Community

    • Login
    • Search
    • Recent
    • Tags
    • Popular
    • Users
    • Groups
    • Search

    Regex query - match a block of several lines starting and ending with (but not including) the same string

    Help wanted · · · – – – · · ·
    3
    10
    163
    Loading More Posts
    • Oldest to Newest
    • Newest to Oldest
    • Most Votes
    Reply
    • Reply as topic
    Log in to reply
    This topic has been deleted. Only users with topic management privileges can see it.
    • John Slee
      John Slee last edited by

      Please forgive me if this has been asked before, but I couldn’t find exactly what I’m looking for.

      My original text is of the form

      === Line1 ===
      ab
      de
      ef
      === Line 2 ===
      gh
      ij
      kl
      mn
      op
      === Line 3 ===
      qr
      stu
      vw
      xyz
      == Line 4 ==
      zyx
      wv

      In this instance I want to match 3 cases but there can be a variable number of matches. This time the matches would be:

      === Line1 ===>>== Line 2 ===>>=== Line 3 ===
      ab>>>>>>>>>>>gh>>>>>>>>>>qr
      de>>>>>>>>>>>ij>>>>>>>>>>>stu
      ef>>>>>>>>>>>kl>>>>>>>>>>>vw
      ^ >>>>>>>>>>>mn>>>>>>>>>>xyz
      ^ >>>>>>>>>>>op

      (ignore the ^ and > they are just to break up the blocks in this post)
      My regex would start something like
      ^([=]{2,3}[ \s\S]+[=]{2,3}$)+
      but that always results in one match, including the == Line 4 ==. Clearly I need to look ahead to a (\n[=]{2,3}) but not include it but I can’t work out how to do that. I’m not being lazy or greedy by asking (puns intended) but I’ve spent hours looking around (another pun?) for a solution.

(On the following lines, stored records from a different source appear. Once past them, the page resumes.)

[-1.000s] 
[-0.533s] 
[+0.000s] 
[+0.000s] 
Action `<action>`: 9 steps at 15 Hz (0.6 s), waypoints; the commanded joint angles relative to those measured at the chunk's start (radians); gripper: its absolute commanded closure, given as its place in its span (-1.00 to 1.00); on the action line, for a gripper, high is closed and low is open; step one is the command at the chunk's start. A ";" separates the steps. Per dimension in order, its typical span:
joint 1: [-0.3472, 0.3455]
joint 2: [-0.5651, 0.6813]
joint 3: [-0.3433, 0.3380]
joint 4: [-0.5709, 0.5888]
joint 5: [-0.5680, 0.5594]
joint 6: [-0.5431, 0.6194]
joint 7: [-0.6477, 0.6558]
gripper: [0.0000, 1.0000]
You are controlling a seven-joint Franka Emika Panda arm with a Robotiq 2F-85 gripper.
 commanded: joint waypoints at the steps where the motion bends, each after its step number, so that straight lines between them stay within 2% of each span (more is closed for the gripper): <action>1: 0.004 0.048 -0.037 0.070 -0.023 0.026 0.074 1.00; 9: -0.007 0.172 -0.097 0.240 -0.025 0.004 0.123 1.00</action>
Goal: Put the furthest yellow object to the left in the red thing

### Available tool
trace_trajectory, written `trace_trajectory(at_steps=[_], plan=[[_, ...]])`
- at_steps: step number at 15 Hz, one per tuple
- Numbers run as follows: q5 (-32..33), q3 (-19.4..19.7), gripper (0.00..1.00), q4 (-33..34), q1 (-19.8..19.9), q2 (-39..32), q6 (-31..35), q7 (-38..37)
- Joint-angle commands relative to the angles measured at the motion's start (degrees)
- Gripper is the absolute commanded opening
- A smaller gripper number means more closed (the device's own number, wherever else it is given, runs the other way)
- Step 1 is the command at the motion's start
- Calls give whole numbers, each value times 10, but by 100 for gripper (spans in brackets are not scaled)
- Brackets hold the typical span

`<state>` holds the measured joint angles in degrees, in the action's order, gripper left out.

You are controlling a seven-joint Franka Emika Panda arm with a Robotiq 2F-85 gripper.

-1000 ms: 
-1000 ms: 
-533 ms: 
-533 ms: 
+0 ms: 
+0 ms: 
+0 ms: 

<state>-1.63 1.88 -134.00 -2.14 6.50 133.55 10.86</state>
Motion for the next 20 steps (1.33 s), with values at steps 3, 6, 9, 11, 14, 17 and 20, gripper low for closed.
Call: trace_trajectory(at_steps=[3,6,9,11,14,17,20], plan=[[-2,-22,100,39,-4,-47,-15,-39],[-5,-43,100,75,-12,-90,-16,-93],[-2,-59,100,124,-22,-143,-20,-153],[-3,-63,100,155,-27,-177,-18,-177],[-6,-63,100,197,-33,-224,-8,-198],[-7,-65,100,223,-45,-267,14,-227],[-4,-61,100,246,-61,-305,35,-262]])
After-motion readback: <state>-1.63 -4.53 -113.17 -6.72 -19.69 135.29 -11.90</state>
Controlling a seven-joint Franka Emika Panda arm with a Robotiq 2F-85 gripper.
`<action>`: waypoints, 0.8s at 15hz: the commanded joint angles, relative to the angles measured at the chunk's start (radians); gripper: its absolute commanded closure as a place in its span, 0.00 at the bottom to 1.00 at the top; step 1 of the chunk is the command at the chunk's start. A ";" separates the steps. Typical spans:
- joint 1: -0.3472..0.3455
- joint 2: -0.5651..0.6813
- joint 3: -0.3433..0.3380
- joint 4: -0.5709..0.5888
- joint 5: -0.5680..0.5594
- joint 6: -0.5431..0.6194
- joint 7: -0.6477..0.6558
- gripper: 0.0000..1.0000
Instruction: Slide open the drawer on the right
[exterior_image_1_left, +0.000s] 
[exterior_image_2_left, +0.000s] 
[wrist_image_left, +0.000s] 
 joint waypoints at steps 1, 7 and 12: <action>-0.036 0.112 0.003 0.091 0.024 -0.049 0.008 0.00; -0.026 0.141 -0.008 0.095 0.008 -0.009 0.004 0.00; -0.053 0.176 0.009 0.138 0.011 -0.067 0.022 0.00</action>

      Thanks in anticipation.

      1 Reply Last reply Reply Quote 0
      • Terry R
        Terry R last edited by

        @John-Slee said in Regex query - match a block of several lines starting and ending with (but not including) the same string:

        === Line1 ===>>== Line 2 ===>>=== Line 3 ===
        ab>>>>>>>>>>>gh>>>>>>>>>>qr
        de>>>>>>>>>>>ij>>>>>>>>>>>stu
        ef>>>>>>>>>>>kl>>>>>>>>>>>vw
        ^ >>>>>>>>>>>mn>>>>>>>>>>xyz
        ^ >>>>>>>>>>>op

        I don’t understand how you get this from the original input, but then again I’m am utterly confused by most of it.

        I think you tried to emulate spaces and tabs by using other characters but in reality it caused more problems. To show data so that the interpreter doesn’t affect it consider reading up in our FAQ, specifically the one that states “request for help without sufficient information…”. In there it suggests putting data like yours in:

        Bloc
        ~ ~ ~
        and then we can more easily see what needs to happen. Could you do that for both your input and resulting answer to the example and it may become more apparent what you need.
        
        Terry
        1 Reply Last reply Reply Quote 2
        • John Slee
          John Slee last edited by

          OK, I’ll not try laying out in three columns for the three matches.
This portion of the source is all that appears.